More than 7,000 survivors of the institutions testified before the TRC. In its final report (PDF),
the commission concluded the practice was cultural genocide, and that
Canada had “set out to destroy the political and social institutions” of
Indigenous people with a goal of seizing land.
According to the UN, the policy of forced assimilation institutions
was popular all over the world — in Canada, the United States, Latin
America, Australia, New Zealand, Asia, Russia, Scandinavia and East
Africa — because it was cheaper than waging war against Indigenous
people.
Survivors’ stories
During the news conference, survivors of the Kamloops institution shared their stories.
Mona Jules said her 13-year-old sister became sick and passed away at
the Kamloops institution, but her parents were not notified until after
her death. “They wanted to know, why wasn’t she taken to a doctor, to
the hospital?
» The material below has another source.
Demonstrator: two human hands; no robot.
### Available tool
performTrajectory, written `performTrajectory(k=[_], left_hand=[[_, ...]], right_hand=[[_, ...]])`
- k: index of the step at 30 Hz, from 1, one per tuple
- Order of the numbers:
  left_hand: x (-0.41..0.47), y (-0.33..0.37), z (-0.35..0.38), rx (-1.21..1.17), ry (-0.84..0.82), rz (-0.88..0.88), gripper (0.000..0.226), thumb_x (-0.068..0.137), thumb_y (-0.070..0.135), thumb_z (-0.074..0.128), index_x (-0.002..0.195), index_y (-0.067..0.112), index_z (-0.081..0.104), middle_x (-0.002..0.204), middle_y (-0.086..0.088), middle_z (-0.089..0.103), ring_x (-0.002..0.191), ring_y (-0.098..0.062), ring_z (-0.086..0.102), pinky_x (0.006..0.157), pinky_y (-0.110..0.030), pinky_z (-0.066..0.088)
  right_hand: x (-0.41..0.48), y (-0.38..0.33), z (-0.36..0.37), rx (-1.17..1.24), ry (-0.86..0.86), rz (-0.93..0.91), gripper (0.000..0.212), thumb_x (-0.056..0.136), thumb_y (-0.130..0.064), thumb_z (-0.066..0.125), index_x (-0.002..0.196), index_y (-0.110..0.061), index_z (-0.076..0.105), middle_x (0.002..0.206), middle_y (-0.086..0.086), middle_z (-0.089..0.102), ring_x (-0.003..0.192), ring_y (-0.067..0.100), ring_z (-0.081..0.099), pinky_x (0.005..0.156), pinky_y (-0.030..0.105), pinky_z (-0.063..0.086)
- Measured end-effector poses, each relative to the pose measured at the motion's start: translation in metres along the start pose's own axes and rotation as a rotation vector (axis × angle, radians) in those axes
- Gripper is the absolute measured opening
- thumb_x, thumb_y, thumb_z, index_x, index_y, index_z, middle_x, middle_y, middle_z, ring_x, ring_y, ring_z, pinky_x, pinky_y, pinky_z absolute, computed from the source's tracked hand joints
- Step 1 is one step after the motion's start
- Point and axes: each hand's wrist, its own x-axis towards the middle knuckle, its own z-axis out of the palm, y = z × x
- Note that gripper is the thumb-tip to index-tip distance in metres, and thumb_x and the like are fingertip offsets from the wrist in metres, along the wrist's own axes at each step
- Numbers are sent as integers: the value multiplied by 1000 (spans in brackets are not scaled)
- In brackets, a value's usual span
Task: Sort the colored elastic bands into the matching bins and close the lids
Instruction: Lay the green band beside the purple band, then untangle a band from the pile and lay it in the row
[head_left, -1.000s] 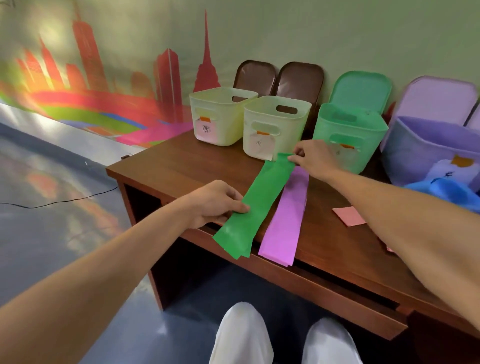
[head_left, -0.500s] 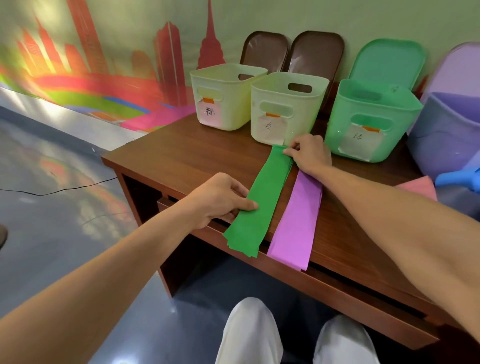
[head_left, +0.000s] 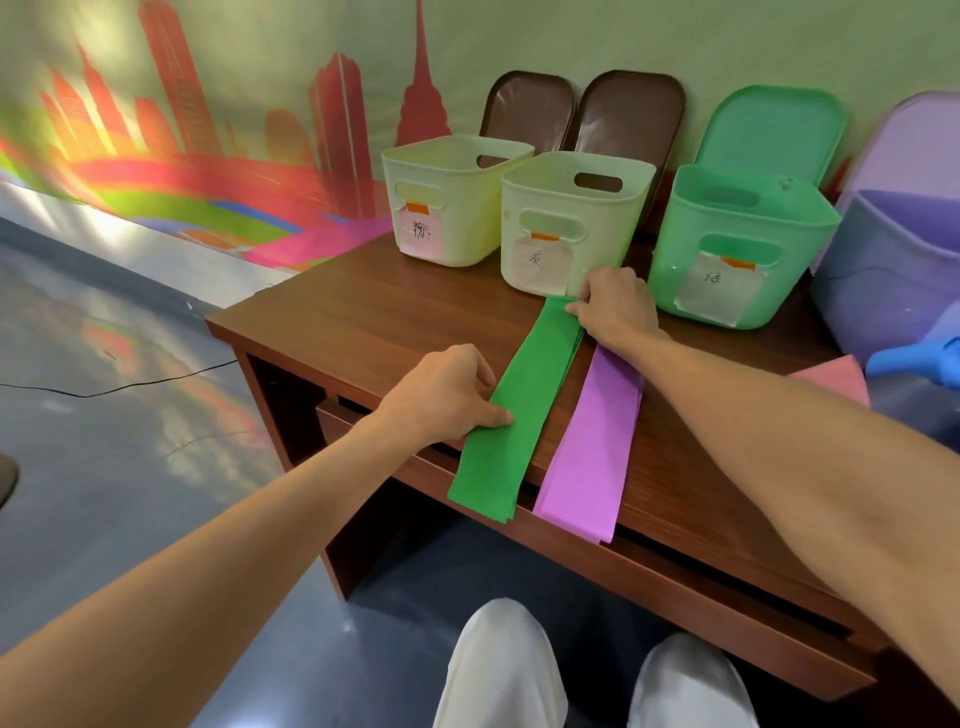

It was right across the bridge,” she said. “There were no
answers.”
Residential
school survivor Mona Jules takes part in a presentation of the findings
on 215 unmarked graves discovered at Kamloops Indian Residential School
in Kamloops, British Columbia, Canada, July 15, 2021 [Jennifer
Gauthier/Reuters]
Jules said she and other children were beaten for speaking their
Indigenous language. She is still fluent and has spent her life teaching
it to anyone who wants to learn.
“I’ve spent years trying to revive what that school has snuffed out.
And it’s working — we have many of our young people who speak it and
they’re running language departments, having meetings in the language,
speaking it to one another. I still work with them, when I can, and I’ll
continue to do that for as long as I can.”